### Data
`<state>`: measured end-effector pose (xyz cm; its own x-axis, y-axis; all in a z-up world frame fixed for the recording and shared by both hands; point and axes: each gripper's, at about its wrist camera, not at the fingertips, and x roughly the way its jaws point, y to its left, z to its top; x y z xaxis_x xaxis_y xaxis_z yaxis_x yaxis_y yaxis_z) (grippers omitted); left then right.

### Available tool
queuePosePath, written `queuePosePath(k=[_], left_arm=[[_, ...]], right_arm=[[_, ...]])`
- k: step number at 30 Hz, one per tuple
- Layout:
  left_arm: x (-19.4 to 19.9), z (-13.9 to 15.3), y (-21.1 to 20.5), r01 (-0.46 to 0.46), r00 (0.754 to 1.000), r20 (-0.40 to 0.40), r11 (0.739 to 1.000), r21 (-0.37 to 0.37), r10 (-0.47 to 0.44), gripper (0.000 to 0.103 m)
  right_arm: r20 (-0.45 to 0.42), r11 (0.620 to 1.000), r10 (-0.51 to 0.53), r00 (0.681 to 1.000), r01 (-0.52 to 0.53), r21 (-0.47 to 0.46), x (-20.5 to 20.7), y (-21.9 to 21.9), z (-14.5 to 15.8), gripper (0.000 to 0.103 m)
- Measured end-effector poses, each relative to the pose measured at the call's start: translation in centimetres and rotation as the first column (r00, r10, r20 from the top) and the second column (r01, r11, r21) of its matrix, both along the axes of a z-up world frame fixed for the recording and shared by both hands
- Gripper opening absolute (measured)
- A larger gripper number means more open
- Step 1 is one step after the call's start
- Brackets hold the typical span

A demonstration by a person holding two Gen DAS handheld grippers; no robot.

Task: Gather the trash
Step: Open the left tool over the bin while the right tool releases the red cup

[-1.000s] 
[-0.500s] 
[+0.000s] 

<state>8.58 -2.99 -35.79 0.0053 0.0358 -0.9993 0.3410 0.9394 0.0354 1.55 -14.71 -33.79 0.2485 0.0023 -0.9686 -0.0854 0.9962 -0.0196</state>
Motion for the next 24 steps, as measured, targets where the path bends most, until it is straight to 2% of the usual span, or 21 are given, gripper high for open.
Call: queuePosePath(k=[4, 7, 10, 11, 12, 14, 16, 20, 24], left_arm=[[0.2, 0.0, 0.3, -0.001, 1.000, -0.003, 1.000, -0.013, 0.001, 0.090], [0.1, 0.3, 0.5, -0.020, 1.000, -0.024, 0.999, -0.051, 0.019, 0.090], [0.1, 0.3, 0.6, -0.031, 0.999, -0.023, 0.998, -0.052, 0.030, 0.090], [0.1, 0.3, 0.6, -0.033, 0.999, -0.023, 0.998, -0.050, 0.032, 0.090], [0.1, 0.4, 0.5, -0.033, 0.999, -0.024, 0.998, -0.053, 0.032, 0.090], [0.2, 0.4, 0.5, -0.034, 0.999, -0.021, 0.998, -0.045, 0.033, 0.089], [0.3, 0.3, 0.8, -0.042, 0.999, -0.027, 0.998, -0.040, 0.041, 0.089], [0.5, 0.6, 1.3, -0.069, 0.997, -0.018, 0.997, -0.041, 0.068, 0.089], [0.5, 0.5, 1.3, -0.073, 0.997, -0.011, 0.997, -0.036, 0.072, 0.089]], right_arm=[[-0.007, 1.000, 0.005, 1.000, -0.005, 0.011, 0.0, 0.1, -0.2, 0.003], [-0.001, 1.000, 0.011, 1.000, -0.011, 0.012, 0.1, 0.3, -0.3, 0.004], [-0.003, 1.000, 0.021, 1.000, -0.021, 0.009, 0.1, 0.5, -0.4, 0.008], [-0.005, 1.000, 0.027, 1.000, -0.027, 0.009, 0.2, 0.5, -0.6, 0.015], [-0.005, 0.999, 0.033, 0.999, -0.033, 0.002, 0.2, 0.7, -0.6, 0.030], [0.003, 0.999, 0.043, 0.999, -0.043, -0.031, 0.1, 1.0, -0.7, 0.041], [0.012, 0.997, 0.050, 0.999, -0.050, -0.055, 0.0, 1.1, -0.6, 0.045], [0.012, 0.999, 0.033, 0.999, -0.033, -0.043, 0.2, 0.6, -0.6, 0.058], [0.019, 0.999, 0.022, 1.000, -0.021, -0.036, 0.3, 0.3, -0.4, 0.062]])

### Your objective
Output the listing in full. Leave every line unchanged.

### Response to this exercise
`<state>`: measured end-effector pose (xyz cm; its own x-axis, y-axis; all in a z-up world frame fixed for the recording and shared by both hands; point and axes: each gripper's, at about its wrist camera, not at the fingertips, and x roughly the way its jaws point, y to its left, z to its top; x y z xaxis_x xaxis_y xaxis_z yaxis_x yaxis_y yaxis_z) (grippers omitted); left then right.

### Available tool
queuePosePath, written `queuePosePath(k=[_], left_arm=[[_, ...]], right_arm=[[_, ...]])`
- k: step number at 30 Hz, one per tuple
- Layout:
  left_arm: x (-19.4 to 19.9), z (-13.9 to 15.3), y (-21.1 to 20.5), r01 (-0.46 to 0.46), r00 (0.754 to 1.000), r20 (-0.40 to 0.40), r11 (0.739 to 1.000), r21 (-0.37 to 0.37), r10 (-0.47 to 0.44), gripper (0.000 to 0.103 m)
  right_arm: r20 (-0.45 to 0.42), r11 (0.620 to 1.000), r10 (-0.51 to 0.53), r00 (0.681 to 1.000), r01 (-0.52 to 0.53), r21 (-0.47 to 0.46), x (-20.5 to 20.7), y (-21.9 to 21.9), z (-14.5 to 15.8), gripper (0.000 to 0.103 m)
- Measured end-effector poses, each relative to the pose measured at the call's start: translation in centimetres and rotation as the first column (r00, r10, r20 from the top) and the second column (r01, r11, r21) of its matrix, both along the axes of a z-up world frame fixed for the recording and shared by both hands
- Gripper opening absolute (measured)
- A larger gripper number means more open
- Step 1 is one step after the call's start
- Brackets hold the typical span

A demonstration by a person holding two Gen DAS handheld grippers; no robot.

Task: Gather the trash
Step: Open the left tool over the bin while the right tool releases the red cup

[-1.000s] 
[-0.500s] 
[+0.000s] 

<state>8.58 -2.99 -35.79 0.0053 0.0358 -0.9993 0.3410 0.9394 0.0354 1.55 -14.71 -33.79 0.2485 0.0023 -0.9686 -0.0854 0.9962 -0.0196</state>
Motion for the next 24 steps, as measured, targets where the path bends most, until it is straight to 2% of the usual span, or 21 are given, gripper high for open.
Call: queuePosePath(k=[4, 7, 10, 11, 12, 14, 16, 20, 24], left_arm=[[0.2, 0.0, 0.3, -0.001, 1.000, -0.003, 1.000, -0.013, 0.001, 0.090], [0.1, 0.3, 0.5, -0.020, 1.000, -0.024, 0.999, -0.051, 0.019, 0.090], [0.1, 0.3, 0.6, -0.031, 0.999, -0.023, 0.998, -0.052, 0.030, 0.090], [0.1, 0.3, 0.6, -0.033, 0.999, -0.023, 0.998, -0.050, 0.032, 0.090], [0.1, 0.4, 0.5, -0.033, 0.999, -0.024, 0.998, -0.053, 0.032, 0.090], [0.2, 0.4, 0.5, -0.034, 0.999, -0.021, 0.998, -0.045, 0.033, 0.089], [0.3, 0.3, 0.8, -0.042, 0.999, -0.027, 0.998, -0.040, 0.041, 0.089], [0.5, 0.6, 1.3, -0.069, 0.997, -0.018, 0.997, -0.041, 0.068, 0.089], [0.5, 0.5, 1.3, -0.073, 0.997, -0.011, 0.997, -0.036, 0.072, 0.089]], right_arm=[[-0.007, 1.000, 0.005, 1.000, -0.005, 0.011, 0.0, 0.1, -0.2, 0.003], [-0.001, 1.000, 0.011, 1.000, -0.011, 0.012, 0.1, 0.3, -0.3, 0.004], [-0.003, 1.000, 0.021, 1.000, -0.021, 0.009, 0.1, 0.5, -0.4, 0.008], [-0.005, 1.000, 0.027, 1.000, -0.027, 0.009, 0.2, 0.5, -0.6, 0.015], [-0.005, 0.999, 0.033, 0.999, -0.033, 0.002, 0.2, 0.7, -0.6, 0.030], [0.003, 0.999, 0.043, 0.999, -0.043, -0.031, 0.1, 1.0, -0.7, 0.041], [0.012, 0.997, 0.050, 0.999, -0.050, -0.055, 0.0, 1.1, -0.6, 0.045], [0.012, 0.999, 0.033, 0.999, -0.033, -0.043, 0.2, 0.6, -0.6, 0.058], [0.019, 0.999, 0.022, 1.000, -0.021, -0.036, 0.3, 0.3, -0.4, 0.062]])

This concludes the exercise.